Horsefeathers. Rubbish. Twaddle.
The pork industry is financing an extensive ad campaign to defeat an initiative that would give some farm animals more room to stretch out.
Proposition 204 would make it illegal to confine a pig during pregnancy or any calf raised for veal for the majority of the day in any manner that precludes it from lying down, fully extending limbs or turning around freely. Farmers would have until 2013 to comply.
Opponents of the popular measure have started running radio and TV commercials decrying the measure as “hogwash.”
But despite the expensive ad blitz — which makes no mention of what the measure is or what it would do — those campaigning to keep the status quo have refused to let reporters see what’s at issue.

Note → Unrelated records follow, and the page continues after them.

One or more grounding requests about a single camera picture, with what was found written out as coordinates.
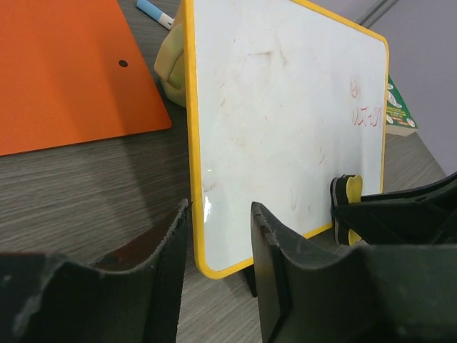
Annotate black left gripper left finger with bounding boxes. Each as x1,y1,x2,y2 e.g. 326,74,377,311
1,200,189,342

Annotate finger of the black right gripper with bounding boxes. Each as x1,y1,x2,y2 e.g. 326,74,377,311
334,174,456,244

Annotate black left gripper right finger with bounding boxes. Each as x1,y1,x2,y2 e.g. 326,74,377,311
251,202,456,342

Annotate yellow whiteboard eraser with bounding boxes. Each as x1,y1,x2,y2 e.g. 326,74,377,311
330,174,363,246

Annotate yellow-framed whiteboard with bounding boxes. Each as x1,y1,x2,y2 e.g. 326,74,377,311
182,1,389,279

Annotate black whiteboard stand foot left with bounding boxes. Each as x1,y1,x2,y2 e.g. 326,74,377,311
242,265,258,298

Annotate blue whiteboard marker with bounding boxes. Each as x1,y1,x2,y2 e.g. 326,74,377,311
136,0,174,31

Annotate green paperback book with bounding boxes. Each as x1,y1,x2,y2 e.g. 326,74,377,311
386,76,418,136

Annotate orange folder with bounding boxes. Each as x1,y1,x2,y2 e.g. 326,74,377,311
1,1,171,155

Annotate cream paper cup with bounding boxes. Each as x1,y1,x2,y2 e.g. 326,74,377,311
154,8,186,107

In Arizona, the only effect would be on pigs, as there is no veal industry here. And it would affect only a single company: PFFJ — it stands for “Pigs for Farmer John’’ — in Snowflake.

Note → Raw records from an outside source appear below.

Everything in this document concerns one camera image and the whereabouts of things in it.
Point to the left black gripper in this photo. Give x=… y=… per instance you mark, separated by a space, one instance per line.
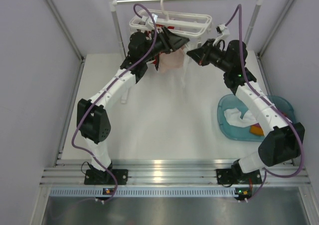
x=170 y=41

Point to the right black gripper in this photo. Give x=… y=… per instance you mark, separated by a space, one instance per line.
x=201 y=54

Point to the pink sock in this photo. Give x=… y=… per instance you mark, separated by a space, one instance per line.
x=170 y=61

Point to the white plastic clip hanger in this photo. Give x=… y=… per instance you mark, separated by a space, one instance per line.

Capitol Media Services was not allowed to visit the facility and see the animals in the pens that would be outlawed.
Campaign consultant Ian Calkins, whose firm crafted the ads, said allowing reporters into the plant would create safety issues, as they could bring in diseases.
But Calkins’ firm, Copper State Consulting, did get company approval to send its own crew into the facility to videotape conditions there. He said the media will have to rely on that video.
The anti-204 efforts follow a statewide poll in March that showed 57 percent of those asked strongly support the initiative with 21 percent saying they are somewhat in support. Only 13 percent somewhat or strongly opposed.
Jim Klinker, chairman of the campaign and lobbyist for the Arizona Farm Bureau Federation, defended the “hogwash’’ campaign.
“The message has to be kept simple,’’ he said, pointing out there are 19 measures on the November ballot.
“I don’t think we’re doing any name-calling,’’ he added, saying that scientific evidence is on the side of the pork producers.
As proof, he cited a November 2005 report in the Journal of the American Veterinary Medical Association that says pigs in stalls are no more stressed than those in groups.
It goes on to say that injury rates for sows housed in gestation stalls were lower than those housed in groups.
The report does not specifically address the issue of the size of the stalls or whether animals should be allowed enough space to turn around.
Cheryl Naumann, director of the Arizona Humane Society, said pro-Proposition 204 commercials will not run for several weeks.
She declined to disclose the thrust of the campaign. But the campaign Web site has pictures of pigs and calves in pens, photos obtained from Farm Sanctuary.
The “hogwash’’ commercials appear be the first shot in what could prove to be an expensive campaign. Both sides have received out-of-state funding.
Proponents received $183,000 from the Humane Society of the United States and another $142,000 from Farm Sanctuary, which bills itself as “the nation’s leading farm animal protection organization.’’
The National Pork Producers Council is leading the financing of foes with a contribution of $240,000.
Another $202,500 was added by the Arizona Pork Council. Groups from Alabama, Iowa and California also contributed.
Text from TV, radio ads
“Hogwash? What is hogwash? Hogwash is absurdity, balderdash, baloney, bull, bunk, drivel, gibberish, hooey and horsefeathers, loony, poppycock, ridiculousness, rot, rubbish, trash, twaddle, and Proposition 204. That’s right, Proposition 204 is hogwash.”